A representação mais famosa da cena de Gentileschi contém um sinal sutil de que ela estava conscientemente aproveitando essa associação mais ativa e em evolução: a pulseira de camafeu no antebraço de Judith. Suas pequenas imagens são difíceis de entender. Mas em seu ensaio “Trajando Judith na Arte Italiana do Século XVI”, Diane Apostolos-Cappadona faz um palpite:
Quero sugerir que toda a série de camafeus na pulseira sejam representações de Ártemis, a deusa virgem da caça e da lua, que é um protótipo da Virgem Maria e uma referência óbvia a Judith e ao pintor. O significado desse bracelete – tanto na imagem quanto no posicionamento no antebraço de Judith – foi sinalizado pelo jato de sangue de Holofernes adiante no braço de Judith, criando um arco paralelo à curvatura do bracelete de camafeu. Esse posicionamento e os motivos de participação são exclusivos da iconografia de Judith da Artemisia.
O próprio nome de Artemisia significa “presente de Artemis”. Portanto, para torná-lo um círculo completo, é verdade que ela estava jogando com tendências maiores no simbolismo – mas é difícil não vê-la conscientemente colocando sua marca pessoal nelas.

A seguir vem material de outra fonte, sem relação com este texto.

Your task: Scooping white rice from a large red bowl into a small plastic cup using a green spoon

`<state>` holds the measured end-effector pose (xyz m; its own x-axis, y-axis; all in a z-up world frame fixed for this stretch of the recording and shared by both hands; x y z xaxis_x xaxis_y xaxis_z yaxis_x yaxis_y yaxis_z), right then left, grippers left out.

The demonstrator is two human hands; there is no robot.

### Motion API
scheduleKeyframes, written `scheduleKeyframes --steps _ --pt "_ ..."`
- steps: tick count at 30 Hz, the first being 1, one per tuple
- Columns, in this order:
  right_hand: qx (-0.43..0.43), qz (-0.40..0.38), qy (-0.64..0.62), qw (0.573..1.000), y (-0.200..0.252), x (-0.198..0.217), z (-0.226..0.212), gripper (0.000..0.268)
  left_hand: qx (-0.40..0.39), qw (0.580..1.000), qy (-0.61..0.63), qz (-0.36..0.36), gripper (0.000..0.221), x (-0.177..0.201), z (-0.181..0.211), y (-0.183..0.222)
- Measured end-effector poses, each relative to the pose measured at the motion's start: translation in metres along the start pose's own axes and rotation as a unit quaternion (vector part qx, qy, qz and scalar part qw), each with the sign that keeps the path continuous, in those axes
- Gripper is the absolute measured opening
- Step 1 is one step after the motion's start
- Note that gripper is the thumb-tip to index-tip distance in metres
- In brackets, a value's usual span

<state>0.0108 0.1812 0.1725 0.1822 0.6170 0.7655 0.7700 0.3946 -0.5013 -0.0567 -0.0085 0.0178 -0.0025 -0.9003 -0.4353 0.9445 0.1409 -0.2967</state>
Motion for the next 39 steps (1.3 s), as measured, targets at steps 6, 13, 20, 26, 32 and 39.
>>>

2) Judith também defendeu a Igreja Católica atacando seus inimigos
A história pessoal da artista é o que mais se destaca nesta cena para um espectador hoje. Para o espectador do século 17, o que teria se destacado era a alegoria política.
Durante a Contra-Reforma, a Igreja Católica voltou seu foco para representações cada vez mais atraentes e realistas de cenas bíblicas, em uma campanha ousada para se reafirmar diante do protestantismo. A imagem de Judith teve um lugar fundamental nessa campanha de propaganda artística.
Enquanto Martin Luther duvidava do lugar do Livro de Judith no canhão, a Igreja Católica se apoderou dele. O assassinato de Holofernes por Judith poderia facilmente ser um símbolo da verdadeira igreja vingativa contra os inimigos que a haviam injustiçado. No Livro de Judith, as falas que prosseguem nessa cena dobraram como um grito de guerra na Contra-Reforma: “Parada ao lado da cama, Judith murmurou para si mesma: Senhor Deus, a quem toda a força pertence, prospere o que minhas mãos devem fazer agora, a maior glória de Jerusalém; agora é a hora de recuperar sua herança e promover meus planos de esmagar os inimigos contra nós.

Detalhe de Judith Beheading Holofernes .
No contexto da Itália, a proteção da “herança” veio contra os protestantes e os turcos otomanos, uma presença ativa no Estado veneziano. “Deve-se notar que a pontualidade de Judith foi aprimorada pela nacionalidade assíria de Holofernes”, escreve a historiadora Elena Ciletti. “Isso garantiu sua fusão com o Islã (na forma dos invasores turcos otomanos), uma atualização de sua caracterização satânica tradicional.”